Вы припоминаете ваше прошлое и сравниваете с ним пустыню настоящего — это первая причина скорби.
Вы припоминаете ваши недавние, еще не остывшие попытки обмануть жизнь; вы чувствуете, с невольной краской на лице, что на время сделались ренегатами и, что больнее всего, ренегатами неудавшимися; что вы бесполезно посрамили свои мозги сочувствием к каким-то новым идеям, к каким-то новым началам жизни, — это вторая причина скорби.
Вы сознаете, что вас никто не уважает, что об вас даже не скорбят, ибо для всех стала ясна арлекинская пестрота вашей одежды. Вам нельзя помянуть добром ваше прошлое, а от будущего отказались вы сами; прошлое не принимает вас, потому что дверь в него заперта наплывом новой жизни и вашим собственным ренегатством; будущее не принимает вас, потому что таков уж закон истории, что сор и нечистота фаталистически отметаются ею в царство теней, — это третья причина скорби.

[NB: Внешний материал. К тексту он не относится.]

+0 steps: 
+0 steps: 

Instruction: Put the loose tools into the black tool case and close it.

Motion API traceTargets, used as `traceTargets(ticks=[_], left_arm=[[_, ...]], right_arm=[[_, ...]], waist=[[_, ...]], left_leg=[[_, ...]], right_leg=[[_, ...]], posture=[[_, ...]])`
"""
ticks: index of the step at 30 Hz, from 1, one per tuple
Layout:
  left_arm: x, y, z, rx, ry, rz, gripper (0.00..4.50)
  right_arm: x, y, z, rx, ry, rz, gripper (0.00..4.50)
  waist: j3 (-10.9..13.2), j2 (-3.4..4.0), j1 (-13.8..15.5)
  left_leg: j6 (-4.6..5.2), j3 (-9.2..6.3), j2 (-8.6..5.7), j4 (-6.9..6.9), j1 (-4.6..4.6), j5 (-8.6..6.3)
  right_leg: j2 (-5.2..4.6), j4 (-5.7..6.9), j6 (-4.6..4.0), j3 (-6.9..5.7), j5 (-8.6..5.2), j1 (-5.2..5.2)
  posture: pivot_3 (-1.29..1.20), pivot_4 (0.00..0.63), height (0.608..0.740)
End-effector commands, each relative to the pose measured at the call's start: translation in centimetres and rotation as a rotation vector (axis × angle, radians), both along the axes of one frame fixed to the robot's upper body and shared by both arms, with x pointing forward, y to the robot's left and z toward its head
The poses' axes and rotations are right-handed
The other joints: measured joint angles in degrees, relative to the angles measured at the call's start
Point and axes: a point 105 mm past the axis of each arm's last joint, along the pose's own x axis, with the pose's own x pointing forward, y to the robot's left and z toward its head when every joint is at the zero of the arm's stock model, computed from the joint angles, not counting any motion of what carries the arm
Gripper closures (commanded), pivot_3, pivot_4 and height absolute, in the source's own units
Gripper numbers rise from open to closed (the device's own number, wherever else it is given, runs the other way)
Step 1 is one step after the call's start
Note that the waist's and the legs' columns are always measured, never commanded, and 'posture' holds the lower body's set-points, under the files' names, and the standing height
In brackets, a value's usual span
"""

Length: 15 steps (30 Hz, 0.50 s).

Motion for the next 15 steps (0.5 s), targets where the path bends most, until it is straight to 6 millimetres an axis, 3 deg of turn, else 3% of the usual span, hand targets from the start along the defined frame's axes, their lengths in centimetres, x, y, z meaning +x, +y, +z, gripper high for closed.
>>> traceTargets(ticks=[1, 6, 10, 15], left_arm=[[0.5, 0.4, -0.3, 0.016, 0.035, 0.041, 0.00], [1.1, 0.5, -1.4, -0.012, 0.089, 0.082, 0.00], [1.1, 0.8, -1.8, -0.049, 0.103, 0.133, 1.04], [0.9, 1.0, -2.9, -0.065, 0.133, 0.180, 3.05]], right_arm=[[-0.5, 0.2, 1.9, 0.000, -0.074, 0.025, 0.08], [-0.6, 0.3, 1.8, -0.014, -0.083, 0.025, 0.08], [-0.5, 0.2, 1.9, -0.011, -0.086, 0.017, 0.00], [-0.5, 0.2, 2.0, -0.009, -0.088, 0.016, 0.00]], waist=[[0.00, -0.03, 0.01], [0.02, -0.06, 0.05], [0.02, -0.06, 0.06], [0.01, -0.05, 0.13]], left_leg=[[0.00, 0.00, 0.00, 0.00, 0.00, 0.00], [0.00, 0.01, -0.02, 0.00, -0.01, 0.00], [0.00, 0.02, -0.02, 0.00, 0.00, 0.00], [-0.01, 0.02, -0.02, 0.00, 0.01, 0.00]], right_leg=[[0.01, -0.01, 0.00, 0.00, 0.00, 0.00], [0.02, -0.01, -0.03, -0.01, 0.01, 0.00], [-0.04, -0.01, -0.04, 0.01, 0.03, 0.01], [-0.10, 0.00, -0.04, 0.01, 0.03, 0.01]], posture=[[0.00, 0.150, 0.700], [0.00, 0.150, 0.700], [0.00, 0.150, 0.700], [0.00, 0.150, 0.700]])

Одним словом, рассчитывая по пальцам и принимая в соображение, что дважды два, как ни вертись, все будут составлять четыре, а не пять, вы приходите к тому убеждению, что для вас остается одно только приличное убежище: смерть, — это четвертая причина скорби.
Истинно вам говорю, милостивые государи, что я отлично-хорошо понимаю тот холод, который объемлет сердца ваши!

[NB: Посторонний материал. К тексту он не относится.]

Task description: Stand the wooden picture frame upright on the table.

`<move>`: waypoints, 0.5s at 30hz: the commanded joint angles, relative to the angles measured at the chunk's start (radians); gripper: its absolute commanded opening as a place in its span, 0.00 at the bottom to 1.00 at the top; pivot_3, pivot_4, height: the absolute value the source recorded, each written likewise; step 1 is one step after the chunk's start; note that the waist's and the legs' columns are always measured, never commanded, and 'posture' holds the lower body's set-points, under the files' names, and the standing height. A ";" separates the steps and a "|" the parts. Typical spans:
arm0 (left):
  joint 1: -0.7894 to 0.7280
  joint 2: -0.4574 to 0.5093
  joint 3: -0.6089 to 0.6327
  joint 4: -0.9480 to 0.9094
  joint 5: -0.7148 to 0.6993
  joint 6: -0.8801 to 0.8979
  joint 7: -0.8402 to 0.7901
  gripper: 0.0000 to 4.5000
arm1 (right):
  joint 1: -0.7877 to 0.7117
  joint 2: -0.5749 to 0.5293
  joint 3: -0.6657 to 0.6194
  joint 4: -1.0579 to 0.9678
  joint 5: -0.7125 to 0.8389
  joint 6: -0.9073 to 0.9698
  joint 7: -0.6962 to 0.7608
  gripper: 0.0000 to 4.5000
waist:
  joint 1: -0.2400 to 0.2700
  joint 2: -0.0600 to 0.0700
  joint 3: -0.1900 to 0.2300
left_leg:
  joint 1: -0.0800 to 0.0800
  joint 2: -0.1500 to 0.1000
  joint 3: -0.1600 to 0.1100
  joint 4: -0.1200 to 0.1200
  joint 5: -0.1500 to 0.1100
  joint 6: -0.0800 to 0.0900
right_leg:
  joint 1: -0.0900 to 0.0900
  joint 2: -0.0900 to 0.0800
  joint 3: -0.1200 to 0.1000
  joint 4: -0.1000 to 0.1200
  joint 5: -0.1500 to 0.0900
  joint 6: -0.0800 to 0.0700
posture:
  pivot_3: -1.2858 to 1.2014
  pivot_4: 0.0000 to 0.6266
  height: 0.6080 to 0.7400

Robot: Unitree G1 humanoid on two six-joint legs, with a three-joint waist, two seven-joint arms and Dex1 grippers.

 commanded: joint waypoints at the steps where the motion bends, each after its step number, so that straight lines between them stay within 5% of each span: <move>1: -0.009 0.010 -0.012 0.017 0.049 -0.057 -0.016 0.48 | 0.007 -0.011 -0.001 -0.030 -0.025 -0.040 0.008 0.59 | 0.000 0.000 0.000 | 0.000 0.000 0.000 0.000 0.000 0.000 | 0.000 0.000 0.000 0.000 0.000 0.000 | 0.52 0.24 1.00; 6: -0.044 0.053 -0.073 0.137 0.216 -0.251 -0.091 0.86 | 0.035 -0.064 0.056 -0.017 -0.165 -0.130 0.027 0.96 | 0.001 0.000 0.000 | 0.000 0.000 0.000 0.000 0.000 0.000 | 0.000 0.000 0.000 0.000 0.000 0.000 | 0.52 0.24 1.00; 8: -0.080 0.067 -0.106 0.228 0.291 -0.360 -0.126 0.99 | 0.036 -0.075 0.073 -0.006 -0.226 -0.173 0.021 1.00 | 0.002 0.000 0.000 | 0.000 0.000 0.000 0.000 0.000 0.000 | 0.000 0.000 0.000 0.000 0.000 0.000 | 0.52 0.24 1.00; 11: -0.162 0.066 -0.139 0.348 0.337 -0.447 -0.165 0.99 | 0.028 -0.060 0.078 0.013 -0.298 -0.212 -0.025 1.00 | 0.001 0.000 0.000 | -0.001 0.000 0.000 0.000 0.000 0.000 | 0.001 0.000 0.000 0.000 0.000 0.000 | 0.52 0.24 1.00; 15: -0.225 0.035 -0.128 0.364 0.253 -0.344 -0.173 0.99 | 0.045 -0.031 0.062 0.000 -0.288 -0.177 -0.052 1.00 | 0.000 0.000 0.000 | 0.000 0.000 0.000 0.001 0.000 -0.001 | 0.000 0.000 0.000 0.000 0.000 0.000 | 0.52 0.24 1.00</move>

Но вместе с тем я столько же хорошо понимаю и те ругательства, которыми полны ваши души. Горечь их так велика, что вы уже не в силах таить их, не в силах долее выдержать вашу роль. «Умрем, но напакостим!» — восклицаешь ты, автор золотушных фельетонов-реклам, — ты, идол Ноздревых и Чертопхановых! «Ни полпальца! ни четверть шага! — вторит взбудораженный тобой юный англоман Сеня Бирюков, — car il faut, ? la fin, que nous ayons le courage de notre opinion!» — «Ayons le courage de notre opinion!»[14] — поют хором полосатые, выдохшиеся потомки Буеракиных и Оболдуй-Таракановых.
Сеня, мой милый Сеня! я согласен, что это своего рода гражданское мужество; но ежели ты думаешь, что тебе первому принадлежит честь открытия его, то горько ошибаешься.